_Exercise description_. Among the lines below, copy exactly those from the one with "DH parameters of" through the one with "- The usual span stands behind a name", counting both ends.

**** Source data ****

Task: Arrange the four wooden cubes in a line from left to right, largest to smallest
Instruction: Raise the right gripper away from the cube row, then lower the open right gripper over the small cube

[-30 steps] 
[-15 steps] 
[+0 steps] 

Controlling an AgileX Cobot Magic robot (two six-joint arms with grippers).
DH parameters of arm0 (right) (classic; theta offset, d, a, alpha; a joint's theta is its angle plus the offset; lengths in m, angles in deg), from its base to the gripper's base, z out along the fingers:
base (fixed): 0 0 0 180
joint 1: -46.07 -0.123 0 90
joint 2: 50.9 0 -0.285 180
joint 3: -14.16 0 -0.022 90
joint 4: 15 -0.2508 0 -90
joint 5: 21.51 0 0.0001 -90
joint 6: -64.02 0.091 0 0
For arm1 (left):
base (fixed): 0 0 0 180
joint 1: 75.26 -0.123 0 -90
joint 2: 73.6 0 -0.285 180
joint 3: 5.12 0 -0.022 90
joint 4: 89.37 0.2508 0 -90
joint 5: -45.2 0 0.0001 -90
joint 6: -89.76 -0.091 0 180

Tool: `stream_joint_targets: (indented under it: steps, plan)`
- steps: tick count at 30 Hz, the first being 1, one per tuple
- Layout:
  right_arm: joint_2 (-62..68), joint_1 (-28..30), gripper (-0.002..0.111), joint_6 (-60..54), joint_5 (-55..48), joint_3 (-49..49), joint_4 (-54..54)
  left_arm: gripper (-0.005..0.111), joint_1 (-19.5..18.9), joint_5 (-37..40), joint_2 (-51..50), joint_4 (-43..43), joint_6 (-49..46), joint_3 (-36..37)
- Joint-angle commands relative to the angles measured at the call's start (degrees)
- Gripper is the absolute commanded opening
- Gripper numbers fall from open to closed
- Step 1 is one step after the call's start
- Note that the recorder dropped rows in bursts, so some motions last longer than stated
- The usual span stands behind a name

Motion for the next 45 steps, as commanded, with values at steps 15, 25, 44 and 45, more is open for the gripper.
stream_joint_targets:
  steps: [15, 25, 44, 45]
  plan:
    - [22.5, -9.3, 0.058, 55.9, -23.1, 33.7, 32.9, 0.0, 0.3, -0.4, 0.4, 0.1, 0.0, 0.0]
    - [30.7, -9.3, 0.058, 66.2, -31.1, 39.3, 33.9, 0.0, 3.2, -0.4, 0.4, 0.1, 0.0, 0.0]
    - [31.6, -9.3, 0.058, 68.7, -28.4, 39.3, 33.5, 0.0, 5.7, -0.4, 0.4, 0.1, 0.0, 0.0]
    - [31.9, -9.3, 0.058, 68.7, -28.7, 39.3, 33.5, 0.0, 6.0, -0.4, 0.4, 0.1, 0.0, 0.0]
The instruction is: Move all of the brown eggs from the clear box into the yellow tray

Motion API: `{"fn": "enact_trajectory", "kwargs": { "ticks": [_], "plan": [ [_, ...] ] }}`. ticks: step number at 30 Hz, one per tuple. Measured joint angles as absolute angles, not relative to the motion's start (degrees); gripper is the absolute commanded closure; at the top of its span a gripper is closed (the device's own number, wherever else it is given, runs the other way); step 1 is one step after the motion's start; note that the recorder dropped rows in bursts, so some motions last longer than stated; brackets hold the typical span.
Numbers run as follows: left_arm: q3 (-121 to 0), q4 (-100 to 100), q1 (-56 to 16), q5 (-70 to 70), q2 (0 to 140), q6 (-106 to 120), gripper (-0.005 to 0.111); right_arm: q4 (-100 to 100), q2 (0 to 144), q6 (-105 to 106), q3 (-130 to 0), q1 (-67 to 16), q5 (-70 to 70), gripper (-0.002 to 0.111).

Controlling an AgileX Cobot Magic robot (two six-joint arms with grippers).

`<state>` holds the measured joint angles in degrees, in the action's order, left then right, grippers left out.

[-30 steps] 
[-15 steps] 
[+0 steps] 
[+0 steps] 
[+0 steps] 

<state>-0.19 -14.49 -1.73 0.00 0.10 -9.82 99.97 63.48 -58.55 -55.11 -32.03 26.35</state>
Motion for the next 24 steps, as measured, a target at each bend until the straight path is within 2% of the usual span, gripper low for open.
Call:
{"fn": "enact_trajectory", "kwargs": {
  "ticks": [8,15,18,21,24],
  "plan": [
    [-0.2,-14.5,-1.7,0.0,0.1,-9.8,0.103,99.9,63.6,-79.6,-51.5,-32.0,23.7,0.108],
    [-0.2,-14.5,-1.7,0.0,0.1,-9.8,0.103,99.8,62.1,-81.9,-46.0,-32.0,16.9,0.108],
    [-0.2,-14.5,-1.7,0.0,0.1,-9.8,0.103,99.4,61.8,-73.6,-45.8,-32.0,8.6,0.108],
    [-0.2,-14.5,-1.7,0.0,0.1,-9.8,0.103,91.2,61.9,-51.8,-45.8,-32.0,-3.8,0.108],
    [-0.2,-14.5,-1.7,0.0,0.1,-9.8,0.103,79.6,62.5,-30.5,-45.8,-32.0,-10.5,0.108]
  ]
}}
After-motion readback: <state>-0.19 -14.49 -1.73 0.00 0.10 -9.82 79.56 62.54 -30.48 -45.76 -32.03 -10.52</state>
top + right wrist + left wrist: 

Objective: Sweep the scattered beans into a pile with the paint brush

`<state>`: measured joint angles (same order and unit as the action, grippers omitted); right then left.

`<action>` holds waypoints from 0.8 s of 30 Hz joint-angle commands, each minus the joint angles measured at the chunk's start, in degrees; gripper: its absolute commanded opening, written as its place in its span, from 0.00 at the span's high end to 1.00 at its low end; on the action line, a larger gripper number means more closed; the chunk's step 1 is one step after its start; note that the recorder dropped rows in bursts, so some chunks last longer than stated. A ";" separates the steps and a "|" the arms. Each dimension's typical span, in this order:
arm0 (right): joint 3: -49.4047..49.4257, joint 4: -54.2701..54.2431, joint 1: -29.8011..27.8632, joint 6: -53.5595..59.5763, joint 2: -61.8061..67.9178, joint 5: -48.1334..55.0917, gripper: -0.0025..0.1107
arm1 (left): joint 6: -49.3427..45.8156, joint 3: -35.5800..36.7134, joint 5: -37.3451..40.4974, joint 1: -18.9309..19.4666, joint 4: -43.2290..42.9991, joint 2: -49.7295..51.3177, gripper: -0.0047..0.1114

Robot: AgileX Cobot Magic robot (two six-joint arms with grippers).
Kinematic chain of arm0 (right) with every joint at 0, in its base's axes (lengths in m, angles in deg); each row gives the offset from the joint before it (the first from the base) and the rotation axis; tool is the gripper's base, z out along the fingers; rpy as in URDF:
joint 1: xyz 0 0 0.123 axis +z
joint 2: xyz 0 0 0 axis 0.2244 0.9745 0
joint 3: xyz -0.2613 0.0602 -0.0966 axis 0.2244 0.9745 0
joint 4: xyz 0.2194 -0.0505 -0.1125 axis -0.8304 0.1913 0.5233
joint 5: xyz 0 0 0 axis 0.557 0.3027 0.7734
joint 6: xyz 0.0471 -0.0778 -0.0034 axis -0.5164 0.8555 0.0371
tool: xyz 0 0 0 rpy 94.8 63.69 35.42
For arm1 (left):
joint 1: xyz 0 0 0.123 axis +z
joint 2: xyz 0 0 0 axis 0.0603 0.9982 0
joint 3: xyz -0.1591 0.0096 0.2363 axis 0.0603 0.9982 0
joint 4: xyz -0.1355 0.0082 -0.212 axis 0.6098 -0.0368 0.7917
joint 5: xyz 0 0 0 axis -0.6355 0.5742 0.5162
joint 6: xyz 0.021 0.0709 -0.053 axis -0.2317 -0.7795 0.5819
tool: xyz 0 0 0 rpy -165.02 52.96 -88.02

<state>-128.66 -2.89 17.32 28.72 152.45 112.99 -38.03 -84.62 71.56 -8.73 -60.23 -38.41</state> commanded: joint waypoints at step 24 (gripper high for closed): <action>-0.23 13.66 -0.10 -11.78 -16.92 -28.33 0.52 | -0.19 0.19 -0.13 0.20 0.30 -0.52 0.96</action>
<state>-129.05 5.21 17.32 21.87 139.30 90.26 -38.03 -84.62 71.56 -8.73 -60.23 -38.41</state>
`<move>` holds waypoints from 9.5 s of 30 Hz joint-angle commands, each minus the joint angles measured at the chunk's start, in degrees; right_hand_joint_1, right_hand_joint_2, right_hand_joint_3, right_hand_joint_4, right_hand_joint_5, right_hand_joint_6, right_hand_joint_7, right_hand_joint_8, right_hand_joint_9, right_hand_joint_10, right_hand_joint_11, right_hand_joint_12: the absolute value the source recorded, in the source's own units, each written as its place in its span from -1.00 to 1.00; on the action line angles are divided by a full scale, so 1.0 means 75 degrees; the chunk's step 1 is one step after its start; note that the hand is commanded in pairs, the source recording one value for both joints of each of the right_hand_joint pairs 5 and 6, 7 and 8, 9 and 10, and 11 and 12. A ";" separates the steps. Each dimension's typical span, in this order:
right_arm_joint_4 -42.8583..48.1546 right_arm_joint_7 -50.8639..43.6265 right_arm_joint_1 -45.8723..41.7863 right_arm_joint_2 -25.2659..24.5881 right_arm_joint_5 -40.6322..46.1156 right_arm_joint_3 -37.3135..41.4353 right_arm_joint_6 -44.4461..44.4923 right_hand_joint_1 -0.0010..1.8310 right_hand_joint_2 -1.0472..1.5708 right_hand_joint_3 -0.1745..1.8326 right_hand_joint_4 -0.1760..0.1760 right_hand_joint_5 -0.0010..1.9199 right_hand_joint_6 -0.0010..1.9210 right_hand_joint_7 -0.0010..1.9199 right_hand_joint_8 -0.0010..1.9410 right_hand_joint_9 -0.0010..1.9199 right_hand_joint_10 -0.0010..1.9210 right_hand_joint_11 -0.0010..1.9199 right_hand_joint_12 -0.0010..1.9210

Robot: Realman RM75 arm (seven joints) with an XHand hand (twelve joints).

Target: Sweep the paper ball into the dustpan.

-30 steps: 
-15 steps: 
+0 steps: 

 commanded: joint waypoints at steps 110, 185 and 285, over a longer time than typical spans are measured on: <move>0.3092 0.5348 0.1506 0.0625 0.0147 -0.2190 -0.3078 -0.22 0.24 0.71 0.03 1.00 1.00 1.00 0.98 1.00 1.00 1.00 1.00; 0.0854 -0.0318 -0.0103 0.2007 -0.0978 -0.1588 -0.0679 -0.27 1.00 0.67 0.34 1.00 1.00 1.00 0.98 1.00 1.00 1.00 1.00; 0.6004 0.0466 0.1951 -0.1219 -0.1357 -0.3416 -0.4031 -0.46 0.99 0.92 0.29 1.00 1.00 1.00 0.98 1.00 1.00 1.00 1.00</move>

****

_Task response_.
DH parameters of arm0 (right) (classic; theta offset, d, a, alpha; a joint's theta is its angle plus the offset; lengths in m, angles in deg), from its base to the gripper's base, z out along the fingers:
base (fixed): 0 0 0 180
joint 1: -46.07 -0.123 0 90
joint 2: 50.9 0 -0.285 180
joint 3: -14.16 0 -0.022 90
joint 4: 15 -0.2508 0 -90
joint 5: 21.51 0 0.0001 -90
joint 6: -64.02 0.091 0 0
For arm1 (left):
base (fixed): 0 0 0 180
joint 1: 75.26 -0.123 0 -90
joint 2: 73.6 0 -0.285 180
joint 3: 5.12 0 -0.022 90
joint 4: 89.37 0.2508 0 -90
joint 5: -45.2 0 0.0001 -90
joint 6: -89.76 -0.091 0 180

Tool: `stream_joint_targets: (indented under it: steps, plan)`
- steps: tick count at 30 Hz, the first being 1, one per tuple
- Layout:
  right_arm: joint_2 (-62..68), joint_1 (-28..30), gripper (-0.002..0.111), joint_6 (-60..54), joint_5 (-55..48), joint_3 (-49..49), joint_4 (-54..54)
  left_arm: gripper (-0.005..0.111), joint_1 (-19.5..18.9), joint_5 (-37..40), joint_2 (-51..50), joint_4 (-43..43), joint_6 (-49..46), joint_3 (-36..37)
- Joint-angle commands relative to the angles measured at the call's start (degrees)
- Gripper is the absolute commanded opening
- Gripper numbers fall from open to closed
- Step 1 is one step after the call's start
- Note that the recorder dropped rows in bursts, so some motions last longer than stated
- The usual span stands behind a name

This answer requires nothing further.